SB C&SとLinux Foundationが手を組む
2023年10月、SB C&S株式会社は、オープンソース技術の普及と人材育成を推進する非営利団体のThe Linux Foundation(以下、Linux Foundation)とのリセラー契約を締結した。この契約により、SB C&Sは2026年1月8日よりLinux Foundationの公式トレーニングおよび認定試験プログラムを国内企業向けに展開する。
オープンソースの重要性
現在、クラウドネイティブ技術やコンテナ、AI、IoTといった革新的な分野でのオープンソース技術の導入が急務となっており、多くの企業がこれらの技術を積極的に取り入れている。しかしながら、それらの技術を実際に活用し、運用できるスキルを持った人材の育成が依然として大きな課題である。この問題は特に中堅・大企業において顕著で、企業のデジタルトランスフォーメーション(DX)を推進するためには、現場で即戦力となる人材を再教育することが必要不可欠である。
Linux Foundationは、Linuxカーネルを始めとする多くのオープンソースプロジェクトを支援し、オープンソース技術の産業利用を促進している。それに加えて、各種技術コミュニティや企業と協力し、持続可能なエコシステムの構築を目指している。
教育プログラムの内容
今回の協業により展開されるLinux Foundationの教育プログラムは、グローバルな技術標準や実務に即した内容で体系的に設計されている。これにより、世界中の企業や技術者コミュニティで広く認知・活用されている。さらに、同プログラムで取得できる認定資格は国際的に通用する信頼性が高く、多くの企業における人材評価やスキルの可視化に役立てられている。

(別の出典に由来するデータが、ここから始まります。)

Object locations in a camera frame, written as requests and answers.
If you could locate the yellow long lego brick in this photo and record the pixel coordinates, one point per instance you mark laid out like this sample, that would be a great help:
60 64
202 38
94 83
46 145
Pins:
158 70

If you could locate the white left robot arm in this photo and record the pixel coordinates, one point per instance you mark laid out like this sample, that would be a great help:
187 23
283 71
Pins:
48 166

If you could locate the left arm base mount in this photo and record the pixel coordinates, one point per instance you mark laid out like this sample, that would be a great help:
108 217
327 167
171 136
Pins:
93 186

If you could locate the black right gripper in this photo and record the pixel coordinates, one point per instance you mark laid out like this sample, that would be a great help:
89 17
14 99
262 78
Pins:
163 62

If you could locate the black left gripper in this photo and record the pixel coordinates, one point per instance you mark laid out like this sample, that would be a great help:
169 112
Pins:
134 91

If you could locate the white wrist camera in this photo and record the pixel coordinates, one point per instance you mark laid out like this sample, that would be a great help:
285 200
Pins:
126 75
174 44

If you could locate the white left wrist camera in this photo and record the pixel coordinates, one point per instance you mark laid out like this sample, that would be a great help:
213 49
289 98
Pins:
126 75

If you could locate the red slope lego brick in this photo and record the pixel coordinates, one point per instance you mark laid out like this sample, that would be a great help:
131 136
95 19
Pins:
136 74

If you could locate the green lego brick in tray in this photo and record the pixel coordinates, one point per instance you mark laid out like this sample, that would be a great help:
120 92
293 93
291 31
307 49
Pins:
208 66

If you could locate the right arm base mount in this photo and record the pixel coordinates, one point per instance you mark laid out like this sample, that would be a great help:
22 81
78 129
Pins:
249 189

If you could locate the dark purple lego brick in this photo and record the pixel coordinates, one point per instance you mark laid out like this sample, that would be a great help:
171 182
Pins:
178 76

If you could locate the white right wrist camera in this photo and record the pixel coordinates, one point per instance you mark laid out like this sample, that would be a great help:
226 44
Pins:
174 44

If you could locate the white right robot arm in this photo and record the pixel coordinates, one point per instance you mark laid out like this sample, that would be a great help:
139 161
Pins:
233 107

SB C&Sが取り扱うプログラムには、Linuxシステム管理、Kubernetes、DevOps、クラウドネイティブ、セキュリティ、AI基盤など、広範な領域が含まれ、初級から上級レベルまでをカバーしている。これにより、必要に応じて企業が求める人材のスキルアップを図ることができる。
主なプログラムの概要
- - システム管理/インフラ基礎: Linuxの基本技術からエンタープライズシステムの構築・運用までを学べるトレーニング。

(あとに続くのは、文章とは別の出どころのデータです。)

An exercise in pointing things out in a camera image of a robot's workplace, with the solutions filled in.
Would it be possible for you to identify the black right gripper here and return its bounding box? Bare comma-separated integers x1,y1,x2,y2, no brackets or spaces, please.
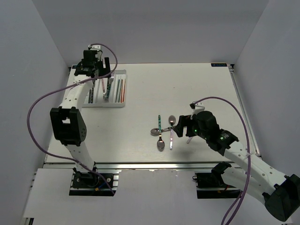
173,115,209,140

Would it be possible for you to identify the green handled fork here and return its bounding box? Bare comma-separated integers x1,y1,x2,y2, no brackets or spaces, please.
106,73,115,97

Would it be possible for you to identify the orange chopstick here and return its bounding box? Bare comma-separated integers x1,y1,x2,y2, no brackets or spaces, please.
122,79,126,103

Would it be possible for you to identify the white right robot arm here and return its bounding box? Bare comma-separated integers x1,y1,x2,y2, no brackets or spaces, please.
174,111,300,222

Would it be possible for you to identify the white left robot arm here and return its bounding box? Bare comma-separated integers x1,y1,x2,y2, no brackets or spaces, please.
50,45,111,187

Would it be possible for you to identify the white divided utensil tray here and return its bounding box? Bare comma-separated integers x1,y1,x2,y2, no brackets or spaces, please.
79,70,127,108

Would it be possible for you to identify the pink handled spoon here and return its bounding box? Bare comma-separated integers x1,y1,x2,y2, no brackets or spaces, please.
168,115,176,150

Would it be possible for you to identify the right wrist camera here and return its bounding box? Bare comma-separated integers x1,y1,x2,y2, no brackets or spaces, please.
190,101,205,115

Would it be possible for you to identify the dark handled knife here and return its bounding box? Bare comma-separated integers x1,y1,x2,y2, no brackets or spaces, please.
90,82,95,104

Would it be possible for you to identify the dark handled spoon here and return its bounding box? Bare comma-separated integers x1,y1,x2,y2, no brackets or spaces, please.
150,126,175,136

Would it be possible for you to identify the green handled spoon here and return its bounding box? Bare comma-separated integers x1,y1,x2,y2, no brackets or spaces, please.
157,115,165,151

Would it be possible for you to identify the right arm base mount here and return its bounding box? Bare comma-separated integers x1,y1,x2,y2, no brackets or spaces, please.
192,162,241,199

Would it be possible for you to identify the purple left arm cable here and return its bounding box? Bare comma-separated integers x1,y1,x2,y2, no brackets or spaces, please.
26,43,118,195

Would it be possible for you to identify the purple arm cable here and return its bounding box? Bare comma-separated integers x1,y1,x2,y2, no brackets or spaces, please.
193,96,249,225
26,43,118,195

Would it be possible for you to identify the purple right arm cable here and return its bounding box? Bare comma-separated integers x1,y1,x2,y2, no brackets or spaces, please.
193,96,249,225

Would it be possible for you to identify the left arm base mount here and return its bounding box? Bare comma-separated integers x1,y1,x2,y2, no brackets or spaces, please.
69,168,114,196

- - Kubernetes/クラウドネイティブ: DX推進企業に必須のクラウドネイティブアーキテクチャに関する講座。
- - DevOps/SRE/GitOps: 開発から運用までの自動化や信頼性向上を図るプログラム。
- - セキュリティ: クラウドネイティブ環境におけるセキュリティの高度化を目的としたトレーニング。
- - AI/ブロックチェーン: 最新技術を活用したスキル形成を目指すプログラム。

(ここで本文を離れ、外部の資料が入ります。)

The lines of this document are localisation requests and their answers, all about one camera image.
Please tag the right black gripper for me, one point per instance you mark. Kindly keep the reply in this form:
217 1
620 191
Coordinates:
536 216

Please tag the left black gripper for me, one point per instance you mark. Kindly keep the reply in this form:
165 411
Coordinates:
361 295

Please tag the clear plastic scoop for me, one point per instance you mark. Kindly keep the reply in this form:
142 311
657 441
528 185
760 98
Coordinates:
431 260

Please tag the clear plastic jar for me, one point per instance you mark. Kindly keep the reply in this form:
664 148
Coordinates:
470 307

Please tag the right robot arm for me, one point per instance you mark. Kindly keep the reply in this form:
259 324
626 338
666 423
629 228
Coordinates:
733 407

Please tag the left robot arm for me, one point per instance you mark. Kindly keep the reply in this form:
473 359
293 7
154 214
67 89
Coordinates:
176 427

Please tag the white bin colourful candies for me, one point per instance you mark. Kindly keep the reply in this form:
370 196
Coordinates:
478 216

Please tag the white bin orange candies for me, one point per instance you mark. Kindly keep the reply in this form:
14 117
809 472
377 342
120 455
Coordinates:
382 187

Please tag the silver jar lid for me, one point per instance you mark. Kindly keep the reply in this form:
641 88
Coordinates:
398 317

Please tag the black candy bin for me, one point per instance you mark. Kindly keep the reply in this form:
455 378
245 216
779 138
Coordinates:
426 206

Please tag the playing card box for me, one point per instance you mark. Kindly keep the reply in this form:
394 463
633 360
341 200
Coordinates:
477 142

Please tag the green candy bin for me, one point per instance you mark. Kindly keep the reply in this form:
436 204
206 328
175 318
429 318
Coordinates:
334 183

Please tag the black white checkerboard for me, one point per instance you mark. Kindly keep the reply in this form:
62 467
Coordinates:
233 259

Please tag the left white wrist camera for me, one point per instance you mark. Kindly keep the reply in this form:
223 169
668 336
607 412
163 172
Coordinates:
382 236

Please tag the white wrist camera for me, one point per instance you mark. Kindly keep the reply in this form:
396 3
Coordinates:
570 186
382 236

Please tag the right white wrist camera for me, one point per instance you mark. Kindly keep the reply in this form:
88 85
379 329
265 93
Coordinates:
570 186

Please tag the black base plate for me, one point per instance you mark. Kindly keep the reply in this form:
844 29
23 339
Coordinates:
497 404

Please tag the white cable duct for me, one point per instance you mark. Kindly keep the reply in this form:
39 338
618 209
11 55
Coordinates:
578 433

これらのプログラムは、日本語での自習型コンテンツを含み、IT部門の基盤技術力強化だけでなく、クラウド移行を見据えた再教育にも役立つ。
SB C&Sは、今回の契約を通して、企業が抱える人材不足やスキルギャップの問題解決に寄与し、実務に強いIT人材の育成をさらに推進していく方向である。
まとめ
SB C&SとLinux Foundationの協業によるオープンソース技術の教育プログラム提供は、企業にとって必要不可欠な人材育成を促進する大きな一歩である。これにより、多くの企業は技術の進化に対応できる人材を育成し、持続可能な技術基盤を構築することが期待される。このような取り組みは、技術力向上だけでなく、企業の競争力を高めるためにも不可欠な要素となるだろう。